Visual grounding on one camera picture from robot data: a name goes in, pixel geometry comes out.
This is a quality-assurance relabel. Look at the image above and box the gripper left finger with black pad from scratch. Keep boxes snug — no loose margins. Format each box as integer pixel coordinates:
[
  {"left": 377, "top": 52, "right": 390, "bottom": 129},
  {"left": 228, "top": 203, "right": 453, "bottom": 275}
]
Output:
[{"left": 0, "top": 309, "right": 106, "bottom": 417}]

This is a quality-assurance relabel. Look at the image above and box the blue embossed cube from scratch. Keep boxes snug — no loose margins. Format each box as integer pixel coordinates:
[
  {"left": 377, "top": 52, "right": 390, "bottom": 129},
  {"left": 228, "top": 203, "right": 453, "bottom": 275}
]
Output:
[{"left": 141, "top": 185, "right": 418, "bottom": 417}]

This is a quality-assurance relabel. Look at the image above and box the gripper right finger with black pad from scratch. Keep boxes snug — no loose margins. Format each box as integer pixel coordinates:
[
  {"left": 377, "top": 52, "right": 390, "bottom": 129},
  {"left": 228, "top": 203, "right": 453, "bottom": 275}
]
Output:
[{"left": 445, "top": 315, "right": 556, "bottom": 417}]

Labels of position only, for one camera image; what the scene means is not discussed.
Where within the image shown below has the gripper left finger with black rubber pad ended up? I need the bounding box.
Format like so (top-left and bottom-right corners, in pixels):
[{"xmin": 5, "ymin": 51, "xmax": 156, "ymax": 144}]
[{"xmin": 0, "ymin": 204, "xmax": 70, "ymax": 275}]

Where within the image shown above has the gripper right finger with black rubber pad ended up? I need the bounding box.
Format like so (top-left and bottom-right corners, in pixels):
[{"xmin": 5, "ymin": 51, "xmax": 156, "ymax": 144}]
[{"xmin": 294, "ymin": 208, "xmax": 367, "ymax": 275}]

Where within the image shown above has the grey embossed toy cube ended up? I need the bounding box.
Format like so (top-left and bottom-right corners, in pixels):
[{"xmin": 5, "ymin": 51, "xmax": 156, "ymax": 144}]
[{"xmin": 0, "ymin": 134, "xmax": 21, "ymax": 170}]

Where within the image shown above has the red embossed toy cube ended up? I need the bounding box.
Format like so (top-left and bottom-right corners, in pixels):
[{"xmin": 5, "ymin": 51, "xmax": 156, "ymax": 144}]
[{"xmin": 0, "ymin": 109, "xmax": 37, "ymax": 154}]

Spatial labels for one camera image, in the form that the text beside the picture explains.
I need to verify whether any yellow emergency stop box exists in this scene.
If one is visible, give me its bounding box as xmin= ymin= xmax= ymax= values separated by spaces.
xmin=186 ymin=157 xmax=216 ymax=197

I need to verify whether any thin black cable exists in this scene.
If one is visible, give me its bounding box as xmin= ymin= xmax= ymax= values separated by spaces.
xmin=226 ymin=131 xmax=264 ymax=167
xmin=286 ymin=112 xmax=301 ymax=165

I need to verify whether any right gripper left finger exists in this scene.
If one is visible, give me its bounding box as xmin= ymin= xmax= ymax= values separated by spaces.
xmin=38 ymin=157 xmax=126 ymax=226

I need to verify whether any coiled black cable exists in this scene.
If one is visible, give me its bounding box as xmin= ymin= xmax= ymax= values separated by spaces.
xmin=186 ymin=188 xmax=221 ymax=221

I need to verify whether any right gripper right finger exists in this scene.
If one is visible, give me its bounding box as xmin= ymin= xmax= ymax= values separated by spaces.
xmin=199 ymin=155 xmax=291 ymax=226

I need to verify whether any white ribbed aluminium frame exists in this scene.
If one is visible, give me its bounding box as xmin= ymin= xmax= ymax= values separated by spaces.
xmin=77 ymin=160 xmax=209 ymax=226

» EXERCISE DESCRIPTION
The records above must be transcribed line for line, exactly.

» RESPONSE TO THE EXERCISE
Visual grounding on one camera picture from robot data: a name goes in, pixel geometry comes out.
This is a quality-assurance relabel. Look at the image above and box the gripper left finger with black pad from scratch. Keep boxes snug — no loose margins. Format each box as integer pixel coordinates:
[
  {"left": 377, "top": 52, "right": 390, "bottom": 129},
  {"left": 228, "top": 203, "right": 453, "bottom": 275}
]
Output:
[{"left": 0, "top": 309, "right": 106, "bottom": 417}]

This is a quality-assurance relabel. Look at the image above and box the blue embossed cube from scratch. Keep boxes snug — no loose margins. Format each box as integer pixel coordinates:
[
  {"left": 377, "top": 52, "right": 390, "bottom": 129},
  {"left": 228, "top": 203, "right": 453, "bottom": 275}
]
Output:
[{"left": 141, "top": 185, "right": 418, "bottom": 417}]

This is a quality-assurance relabel. Look at the image above and box the gripper right finger with black pad from scratch. Keep boxes snug — no loose margins. Format each box as integer pixel coordinates:
[
  {"left": 377, "top": 52, "right": 390, "bottom": 129},
  {"left": 228, "top": 203, "right": 453, "bottom": 275}
]
Output:
[{"left": 445, "top": 315, "right": 556, "bottom": 417}]

Labels of position only, for one camera image; what the scene means is not discussed.
Where within the image shown below has the gripper left finger with black rubber pad ended up? I need the bounding box.
Format like so (top-left and bottom-right corners, in pixels):
[{"xmin": 5, "ymin": 51, "xmax": 156, "ymax": 144}]
[{"xmin": 0, "ymin": 204, "xmax": 70, "ymax": 275}]

Where within the image shown above has the gripper right finger with black rubber pad ended up? I need the bounding box.
Format like so (top-left and bottom-right corners, in pixels):
[{"xmin": 5, "ymin": 51, "xmax": 156, "ymax": 144}]
[{"xmin": 294, "ymin": 208, "xmax": 367, "ymax": 275}]

Where within the image shown above has the grey embossed toy cube ended up? I need the bounding box.
Format like so (top-left and bottom-right corners, in pixels):
[{"xmin": 5, "ymin": 51, "xmax": 156, "ymax": 144}]
[{"xmin": 0, "ymin": 134, "xmax": 21, "ymax": 170}]

Where within the image shown above has the red embossed toy cube ended up? I need the bounding box.
Format like so (top-left and bottom-right corners, in pixels):
[{"xmin": 5, "ymin": 51, "xmax": 156, "ymax": 144}]
[{"xmin": 0, "ymin": 109, "xmax": 37, "ymax": 154}]

Spatial labels for one camera image, in the form that the text beside the picture explains.
I need to verify whether any yellow emergency stop box exists in this scene.
If one is visible, give me its bounding box as xmin= ymin= xmax= ymax= values separated by spaces.
xmin=186 ymin=157 xmax=216 ymax=197

I need to verify whether any thin black cable exists in this scene.
If one is visible, give me its bounding box as xmin= ymin= xmax= ymax= values separated by spaces.
xmin=226 ymin=131 xmax=264 ymax=167
xmin=286 ymin=112 xmax=301 ymax=165

I need to verify whether any right gripper left finger exists in this scene.
If one is visible, give me its bounding box as xmin= ymin= xmax= ymax= values separated by spaces.
xmin=38 ymin=157 xmax=126 ymax=226

I need to verify whether any coiled black cable exists in this scene.
If one is visible, give me its bounding box as xmin= ymin= xmax= ymax= values separated by spaces.
xmin=186 ymin=188 xmax=221 ymax=221

I need to verify whether any right gripper right finger exists in this scene.
If one is visible, give me its bounding box as xmin= ymin= xmax= ymax= values separated by spaces.
xmin=199 ymin=155 xmax=291 ymax=226

I need to verify whether any white ribbed aluminium frame exists in this scene.
If one is visible, give me its bounding box as xmin= ymin= xmax= ymax= values separated by spaces.
xmin=77 ymin=160 xmax=209 ymax=226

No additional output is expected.